Collected data
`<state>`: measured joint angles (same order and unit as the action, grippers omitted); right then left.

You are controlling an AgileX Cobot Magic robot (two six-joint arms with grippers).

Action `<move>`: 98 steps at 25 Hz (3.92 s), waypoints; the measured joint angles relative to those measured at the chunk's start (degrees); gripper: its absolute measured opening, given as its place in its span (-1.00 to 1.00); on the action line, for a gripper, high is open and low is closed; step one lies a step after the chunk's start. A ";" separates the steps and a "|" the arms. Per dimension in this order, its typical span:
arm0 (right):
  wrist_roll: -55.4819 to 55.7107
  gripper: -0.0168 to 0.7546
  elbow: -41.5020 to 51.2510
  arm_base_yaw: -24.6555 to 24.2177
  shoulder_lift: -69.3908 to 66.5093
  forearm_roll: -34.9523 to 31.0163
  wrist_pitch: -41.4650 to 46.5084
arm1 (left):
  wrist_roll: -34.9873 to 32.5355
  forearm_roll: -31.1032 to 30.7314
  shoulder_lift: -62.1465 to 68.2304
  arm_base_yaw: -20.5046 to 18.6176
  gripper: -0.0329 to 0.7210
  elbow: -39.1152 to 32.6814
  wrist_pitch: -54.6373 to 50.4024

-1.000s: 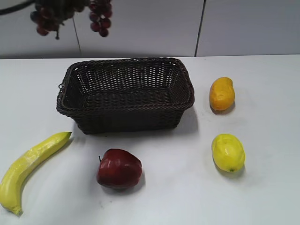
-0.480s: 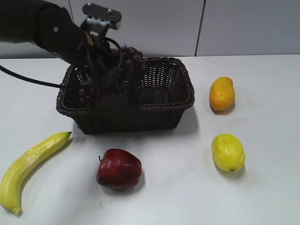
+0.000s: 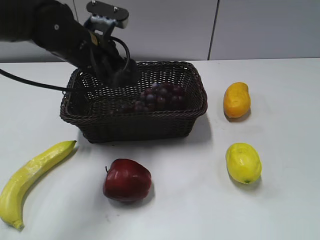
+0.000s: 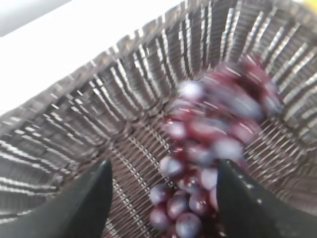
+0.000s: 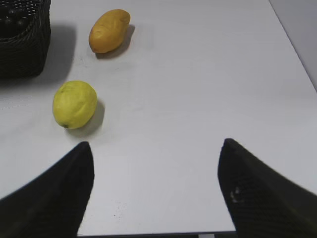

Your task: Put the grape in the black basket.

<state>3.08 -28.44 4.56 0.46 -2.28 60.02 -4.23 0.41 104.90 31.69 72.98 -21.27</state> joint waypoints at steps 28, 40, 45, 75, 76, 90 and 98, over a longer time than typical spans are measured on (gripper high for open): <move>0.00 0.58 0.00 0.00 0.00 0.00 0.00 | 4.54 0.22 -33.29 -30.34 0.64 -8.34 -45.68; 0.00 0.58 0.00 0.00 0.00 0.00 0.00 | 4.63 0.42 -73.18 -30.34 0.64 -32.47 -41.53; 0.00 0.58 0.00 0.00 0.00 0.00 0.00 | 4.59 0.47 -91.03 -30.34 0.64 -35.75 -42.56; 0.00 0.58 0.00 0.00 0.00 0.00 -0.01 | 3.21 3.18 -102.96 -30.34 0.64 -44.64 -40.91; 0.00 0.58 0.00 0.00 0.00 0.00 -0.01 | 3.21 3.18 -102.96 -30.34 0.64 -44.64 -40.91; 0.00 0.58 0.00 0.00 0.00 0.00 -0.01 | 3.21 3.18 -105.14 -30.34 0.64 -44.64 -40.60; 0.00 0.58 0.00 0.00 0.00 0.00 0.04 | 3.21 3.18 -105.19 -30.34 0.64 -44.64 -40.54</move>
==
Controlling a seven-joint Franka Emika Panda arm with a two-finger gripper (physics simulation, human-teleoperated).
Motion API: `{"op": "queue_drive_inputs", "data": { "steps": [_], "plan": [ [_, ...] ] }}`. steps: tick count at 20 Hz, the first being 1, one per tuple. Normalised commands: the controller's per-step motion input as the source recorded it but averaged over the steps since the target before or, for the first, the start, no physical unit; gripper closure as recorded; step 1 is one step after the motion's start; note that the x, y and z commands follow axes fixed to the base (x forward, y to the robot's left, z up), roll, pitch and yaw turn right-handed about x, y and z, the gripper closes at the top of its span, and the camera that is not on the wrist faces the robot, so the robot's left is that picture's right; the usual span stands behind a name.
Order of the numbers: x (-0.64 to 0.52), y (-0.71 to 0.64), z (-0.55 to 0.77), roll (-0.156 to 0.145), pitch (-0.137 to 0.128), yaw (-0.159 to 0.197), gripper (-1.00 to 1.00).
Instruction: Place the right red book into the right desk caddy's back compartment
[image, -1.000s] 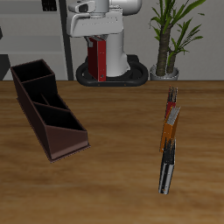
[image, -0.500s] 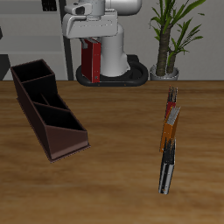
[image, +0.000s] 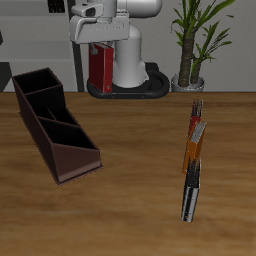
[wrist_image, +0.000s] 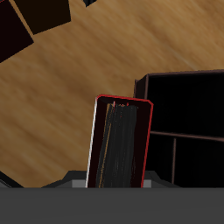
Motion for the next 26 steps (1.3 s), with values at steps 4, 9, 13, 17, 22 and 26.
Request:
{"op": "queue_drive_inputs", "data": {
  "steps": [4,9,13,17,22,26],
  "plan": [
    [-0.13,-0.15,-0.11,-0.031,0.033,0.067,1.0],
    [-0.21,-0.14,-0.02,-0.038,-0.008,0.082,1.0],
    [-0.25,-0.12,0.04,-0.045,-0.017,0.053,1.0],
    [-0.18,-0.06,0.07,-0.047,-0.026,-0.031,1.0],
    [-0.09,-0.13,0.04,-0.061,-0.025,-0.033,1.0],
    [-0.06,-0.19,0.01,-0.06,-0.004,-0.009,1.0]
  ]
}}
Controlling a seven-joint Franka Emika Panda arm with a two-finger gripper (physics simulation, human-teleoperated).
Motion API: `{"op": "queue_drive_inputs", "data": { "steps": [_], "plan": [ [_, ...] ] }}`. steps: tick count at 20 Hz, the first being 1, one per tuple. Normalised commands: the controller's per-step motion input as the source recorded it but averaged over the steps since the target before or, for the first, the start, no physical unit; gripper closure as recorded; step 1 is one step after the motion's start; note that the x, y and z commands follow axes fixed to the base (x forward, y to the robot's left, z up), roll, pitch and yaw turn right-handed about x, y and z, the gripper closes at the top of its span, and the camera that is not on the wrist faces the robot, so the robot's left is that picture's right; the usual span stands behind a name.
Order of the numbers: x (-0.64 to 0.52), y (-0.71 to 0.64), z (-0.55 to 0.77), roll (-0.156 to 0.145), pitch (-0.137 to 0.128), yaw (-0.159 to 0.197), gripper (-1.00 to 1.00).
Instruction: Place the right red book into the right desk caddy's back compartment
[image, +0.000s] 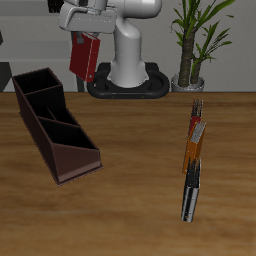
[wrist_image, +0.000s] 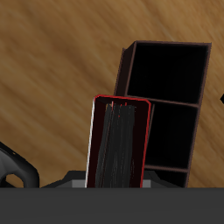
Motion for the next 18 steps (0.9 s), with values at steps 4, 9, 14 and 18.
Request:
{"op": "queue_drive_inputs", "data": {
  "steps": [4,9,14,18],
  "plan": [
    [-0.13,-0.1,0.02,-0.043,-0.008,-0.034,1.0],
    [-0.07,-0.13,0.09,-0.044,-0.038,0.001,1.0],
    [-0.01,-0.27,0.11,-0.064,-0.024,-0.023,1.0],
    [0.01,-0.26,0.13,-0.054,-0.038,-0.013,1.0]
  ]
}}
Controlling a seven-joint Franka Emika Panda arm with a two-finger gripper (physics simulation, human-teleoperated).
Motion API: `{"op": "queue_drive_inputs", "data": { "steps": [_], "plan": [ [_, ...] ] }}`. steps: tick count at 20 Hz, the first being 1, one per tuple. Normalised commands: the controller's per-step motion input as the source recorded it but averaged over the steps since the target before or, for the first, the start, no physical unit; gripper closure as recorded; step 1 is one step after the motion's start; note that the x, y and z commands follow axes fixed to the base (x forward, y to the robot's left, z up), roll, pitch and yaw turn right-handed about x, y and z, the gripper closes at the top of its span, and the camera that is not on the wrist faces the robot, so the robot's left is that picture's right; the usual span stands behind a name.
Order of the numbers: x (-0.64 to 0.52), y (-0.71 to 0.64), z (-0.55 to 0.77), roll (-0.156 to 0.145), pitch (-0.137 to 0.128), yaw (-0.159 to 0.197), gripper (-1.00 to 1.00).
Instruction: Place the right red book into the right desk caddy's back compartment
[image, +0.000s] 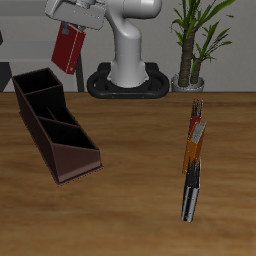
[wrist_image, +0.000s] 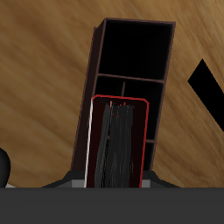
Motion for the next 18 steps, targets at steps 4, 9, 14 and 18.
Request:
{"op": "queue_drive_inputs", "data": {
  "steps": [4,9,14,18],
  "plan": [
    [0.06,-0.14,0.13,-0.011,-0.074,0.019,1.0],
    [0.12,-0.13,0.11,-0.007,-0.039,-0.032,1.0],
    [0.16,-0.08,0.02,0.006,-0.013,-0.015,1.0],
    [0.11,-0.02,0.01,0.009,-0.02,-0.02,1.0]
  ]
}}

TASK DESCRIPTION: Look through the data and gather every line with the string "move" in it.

SOLUTION TO THE EXERCISE:
Action `<move>`: 98 steps at 25 Hz (3.92 s), waypoints; the measured joint angles relative to those measured at the chunk's start (degrees); gripper: its absolute measured opening, given as its place in its span (-1.00 to 1.00); on the action line, for a gripper, high is open and low is closed; step one lies a step after the chunk's start. A ";" separates the steps and a "|" the arms. Per dimension in this order, its typical span:
<state>3.08 -28.44 4.56 0.46 -2.28 60.02 -4.23 0.41 104.90 31.69 72.98 -21.27</state> joint waypoints at steps 28, 40, 45, 75, 76, 90 and 98, over a longer time than typical spans are measured on (gripper high for open): <move>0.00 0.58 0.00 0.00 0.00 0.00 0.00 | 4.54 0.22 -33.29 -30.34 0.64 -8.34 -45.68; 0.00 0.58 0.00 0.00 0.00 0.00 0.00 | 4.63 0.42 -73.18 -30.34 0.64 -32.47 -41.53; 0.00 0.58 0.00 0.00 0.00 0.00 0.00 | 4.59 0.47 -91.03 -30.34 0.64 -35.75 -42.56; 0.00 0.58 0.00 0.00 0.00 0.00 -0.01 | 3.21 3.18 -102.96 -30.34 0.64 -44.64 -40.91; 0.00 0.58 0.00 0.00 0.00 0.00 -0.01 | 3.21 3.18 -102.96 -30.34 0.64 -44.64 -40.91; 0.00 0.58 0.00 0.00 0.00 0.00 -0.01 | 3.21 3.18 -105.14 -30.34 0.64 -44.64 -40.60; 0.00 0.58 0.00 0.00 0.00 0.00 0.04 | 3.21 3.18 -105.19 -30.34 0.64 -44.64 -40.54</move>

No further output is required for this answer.